Exercise brief =>
Give back the whole listing exactly as shown.

═════ Collected material

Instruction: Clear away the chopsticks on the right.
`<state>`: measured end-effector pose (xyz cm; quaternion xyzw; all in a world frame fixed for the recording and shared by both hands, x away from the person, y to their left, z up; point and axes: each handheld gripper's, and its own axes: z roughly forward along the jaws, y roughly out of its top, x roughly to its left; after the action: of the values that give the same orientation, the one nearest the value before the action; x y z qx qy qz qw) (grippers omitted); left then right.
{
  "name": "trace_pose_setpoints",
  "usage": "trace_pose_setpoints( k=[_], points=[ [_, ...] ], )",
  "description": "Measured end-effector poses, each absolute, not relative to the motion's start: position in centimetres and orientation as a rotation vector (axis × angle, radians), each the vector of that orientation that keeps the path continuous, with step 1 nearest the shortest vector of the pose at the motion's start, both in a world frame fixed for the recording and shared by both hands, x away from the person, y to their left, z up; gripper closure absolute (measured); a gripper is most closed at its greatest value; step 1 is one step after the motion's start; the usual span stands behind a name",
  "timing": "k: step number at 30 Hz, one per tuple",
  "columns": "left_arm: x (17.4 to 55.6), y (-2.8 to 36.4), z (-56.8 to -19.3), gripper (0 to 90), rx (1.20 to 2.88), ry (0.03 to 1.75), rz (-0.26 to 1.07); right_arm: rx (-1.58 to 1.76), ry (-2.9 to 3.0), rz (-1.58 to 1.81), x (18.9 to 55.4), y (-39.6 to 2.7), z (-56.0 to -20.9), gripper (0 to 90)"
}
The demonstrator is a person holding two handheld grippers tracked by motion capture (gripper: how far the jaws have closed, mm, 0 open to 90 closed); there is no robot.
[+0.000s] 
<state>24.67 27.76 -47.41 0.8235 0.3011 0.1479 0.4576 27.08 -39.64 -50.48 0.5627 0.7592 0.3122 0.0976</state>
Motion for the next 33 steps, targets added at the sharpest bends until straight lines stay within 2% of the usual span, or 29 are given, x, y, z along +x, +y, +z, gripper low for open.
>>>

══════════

Answer space =>
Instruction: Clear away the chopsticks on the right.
`<state>`: measured end-effector pose (xyz cm; quaternion xyzw; all in a world frame fixed for the recording and shared by both hands, x away from the person, y to their left, z up; point and axes: each handheld gripper's, and its own axes: z roughly forward along the jaws, y roughly out of its top, x roughly to its left; after the action: of the values that give the same orientation, the one nearest the value before the action; x y z qx qy qz qw) (grippers omitted); left then right.
{
  "name": "trace_pose_setpoints",
  "usage": "trace_pose_setpoints( k=[_], points=[ [_, ...] ], )",
  "description": "Measured end-effector poses, each absolute, not relative to the motion's start: position in centimetres and orientation as a rotation vector (axis × angle, radians), each the vector of that orientation that keeps the path continuous, with step 1 nearest the shortest vector of the pose at the motion's start, both in a world frame fixed for the recording and shared by both hands, x away from the person, y to their left, z up; gripper closure absolute (measured); a gripper is most closed at its greatest value; step 1 is one step after the motion's start; the usual span stands behind a name",
  "timing": "k: step number at 30 Hz, one per tuple",
  "columns": "left_arm: x (17.4 to 55.6), y (-2.8 to 36.4), z (-56.8 to -19.3), gripper (0 to 90), rx (1.20 to 2.88), ry (0.03 to 1.75), rz (-0.26 to 1.07); right_arm: rx (-1.58 to 1.76), ry (-2.9 to 3.0), rz (-1.58 to 1.81), x (18.9 to 55.4), y (-39.6 to 2.7), z (-56.0 to -20.9), gripper (0 to 90)"
}
The demonstrator is a person holding two handheld grippers tracked by motion capture (gripper: how far the jaws have closed, mm, 0 open to 90 closed); there is no robot.
[+0.000s] 
<state>24.67 27.76 -47.41 0.8235 0.3011 0.1479 0.4576 27.08 -39.64 -50.48 0.5627 0.7592 0.3122 0.0976</state>
Motion for the next 33 steps, targets added at the sharpest bends until straight lines stay within 2% of the usual span, or 29 are given, x, y, z along +x, +y, +z, gripper low for open.
>>>

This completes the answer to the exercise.